AI-powered tools promise smarter targeting, faster insights, and better business outcomes.
But without a durable, privacy-first identity strategy, they can’t deliver.
Why? Because the data these tools run on is typically incomplete, inconsistent, or disconnected.
The fragmentation of media means that while signals arrive from dozens of directions at once, they rarely cohere into anything meaningful. Instead of a clear, unified view of the customer, marketers get an inconsistent blur. And AI models trained on blurry data — not surprisingly — give you blurry results at best.
Garbage In, Garbage Out Applies to AI too.

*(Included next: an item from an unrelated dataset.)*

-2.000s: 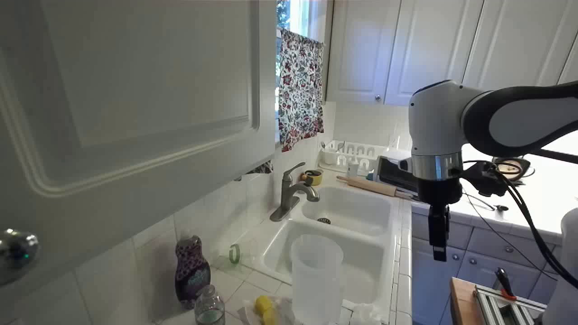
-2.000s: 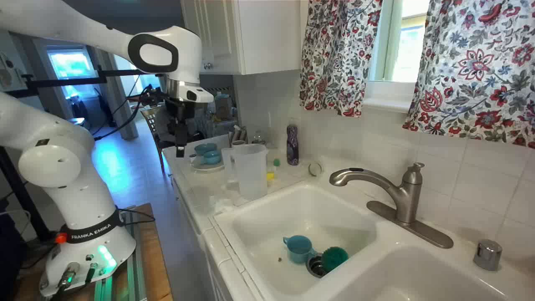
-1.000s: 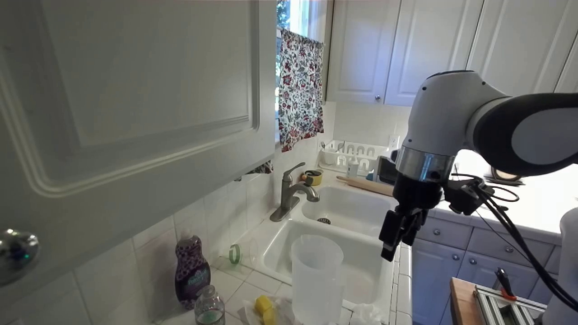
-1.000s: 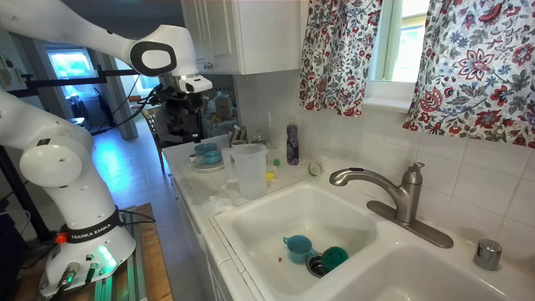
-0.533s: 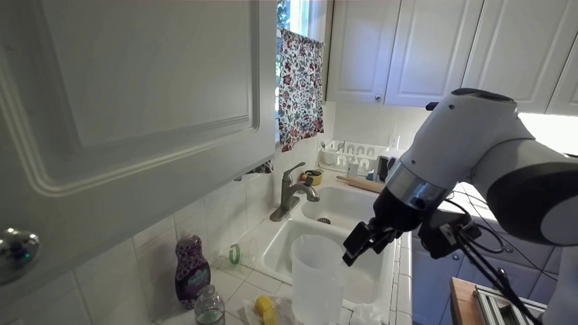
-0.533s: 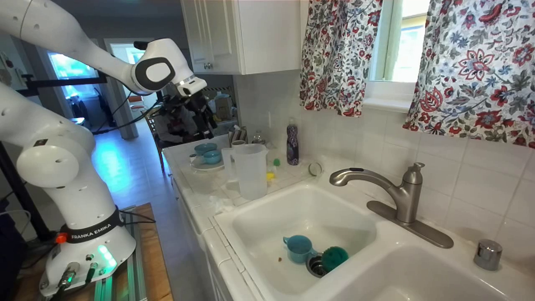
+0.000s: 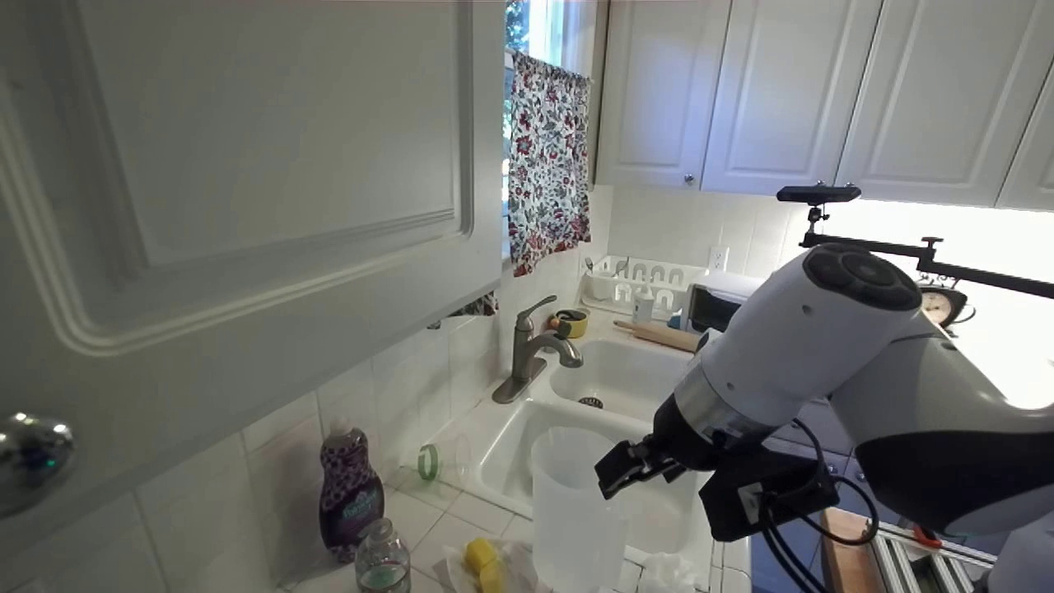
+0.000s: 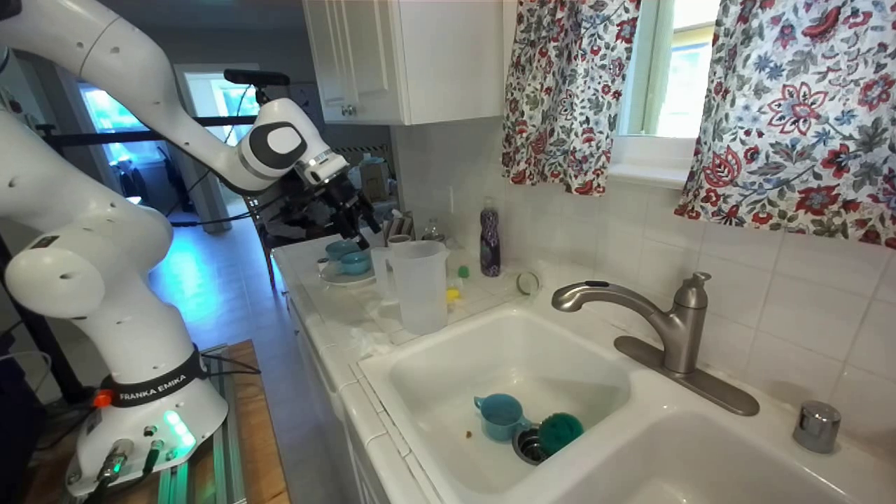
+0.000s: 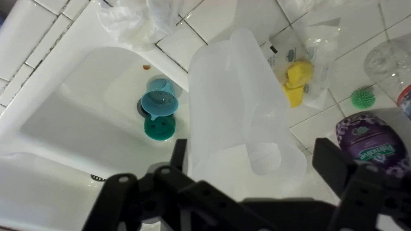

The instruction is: Pour the water in the jug into the sink

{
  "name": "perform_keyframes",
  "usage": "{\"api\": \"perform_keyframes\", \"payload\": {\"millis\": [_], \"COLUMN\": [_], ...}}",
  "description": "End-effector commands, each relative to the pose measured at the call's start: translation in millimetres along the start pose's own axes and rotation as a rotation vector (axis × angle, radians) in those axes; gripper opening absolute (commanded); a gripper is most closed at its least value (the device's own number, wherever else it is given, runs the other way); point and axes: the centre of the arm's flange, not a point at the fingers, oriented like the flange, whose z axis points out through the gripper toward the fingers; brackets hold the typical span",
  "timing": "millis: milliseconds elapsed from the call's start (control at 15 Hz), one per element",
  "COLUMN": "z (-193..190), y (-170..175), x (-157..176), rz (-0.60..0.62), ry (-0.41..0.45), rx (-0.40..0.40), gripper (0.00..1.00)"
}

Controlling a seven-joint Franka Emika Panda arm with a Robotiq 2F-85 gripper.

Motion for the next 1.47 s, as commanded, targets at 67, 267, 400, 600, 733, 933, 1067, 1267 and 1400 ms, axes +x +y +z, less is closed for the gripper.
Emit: {"api": "perform_keyframes", "payload": {"millis": [67, 267, 400, 600, 733, 933, 1067, 1267, 1400], "z": [30.6, 34.9, 20.4, 22.6, 22.6, 23.7, 18.7, 17.8, 21.3], "y": [-1.1, -3.8, -7.2, -9.1, -9.0, -13.1, -19.2, -27.6, -30.2], "x": [-25.5, -30.7, -24.6, -26.2, -26.0, -27.6, -31.6, -38.8, -42.6], "rz": [0.044, 0.058, 0.040, 0.036, 0.036, 0.038, 0.035, 0.015, 0.013], "ry": [0.037, 0.062, 0.052, 0.068, 0.069, 0.073, 0.082, 0.097, 0.107], "rx": [-0.026, -0.019, -0.026, -0.014, -0.014, -0.002, 0.007, 0.008, -0.014], "gripper": [1.00, 1.00, 1.00, 1.00, 1.00, 1.00, 1.00, 1.00, 1.00]}}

Across the entire AI industry, there’s an endless demand for high-quality data because everyone knows that AI tools require high-quality, consistent inputs to deliver on their promise. Everything about it, from training a model, making predictions, or delivering personalized experiences hinges on the strength of the underlying data.
The more fractured and siloed your data, the worse your results — and media fragmentation inevitably weakens performance, measurement, and trust.
When platforms each define identity differently, marketers can’t unify the customer journey, validate outcomes, or pinpoint which signals are driving success.
There’s a better way.
The Power of Identity
By themselves, email addresses or hashed IDs are a great foundation and starting point. To extend their usefulness or in the absence of those IDs, identity needs to weave together behavioral, contextual, and declared data to build a privacy-forward, future-proof view of the consumer.
Each piece of this plays a vital role. Behavioral data shows what people do. Contextual data adds relevance. Declared data, such as loyalty profiles or preference centers, adds intent.
Lastly, your solution needs to focus on data interoperability, to deliver identity frameworks that are flexible enough to work across devices, platforms, and even different regulatory environments.
Put them all together, and now you have exactly what AI needs to drive real results. That’s the power of identity.
Without interoperability, even the best identity strategies fall short. Marketers need systems that adapt fluidly across platforms, devices, and regulatory borders — otherwise, AI efforts will stall before they start.
The Walled Gardens Want Higher Walls. But Marketers Must Take the Lead.
The platforms, hoping to drive lock-in, naturally want to define identity within their own walled gardens. If you can only identify a consumer within their walls, it’s hard to advertise outside it.
As a marketer, you should hurry to preserve your ability to advertise to a defined consumer no matter what media they consume. Relying on platform-defined identity would mean giving up visibility, portability, and long-term ownership of customer relationships.
Brands that lead with their own identity strategy — one that travels across ecosystems and is reinforced by both first-party and responsibly sourced third-party data — gain the flexibility to scale AI without compromise. It’s also the only way to protect consumer trust and ensure compliance in a privacy-first world.
The Risks of Standing Still
As identity signals degrade and AI adoption accelerates, marketers who lack a strong foundation will fall behind. Their models will underperform, personalization efforts will miss, and measurement frameworks will collapse under scrutiny.
Even worse, they’ll lack the tools to diagnose what went wrong because the signal chain will be too fractured to trace.
What Marketers Should Do Next
The path forward starts with asking the right questions:
- Do we have a clear view of how data flows across platforms?
- Are we collecting behavioral, contextual, and declared data in a privacy-compliant way, and integrating it effectively to support AI-driven decisions?
- Can our AI tools trace outcomes back to unified identity signals?
- Do we have a cross-functional owner responsible for managing how data is collected, connected, and applied across the organization?
Identity isn’t a side initiative, or a “nice-to-have”. It’s the backbone of your AI strategy, your customer experience, and your competitive advantage.
If you want to be an AI-first marketer, you have to put identity first.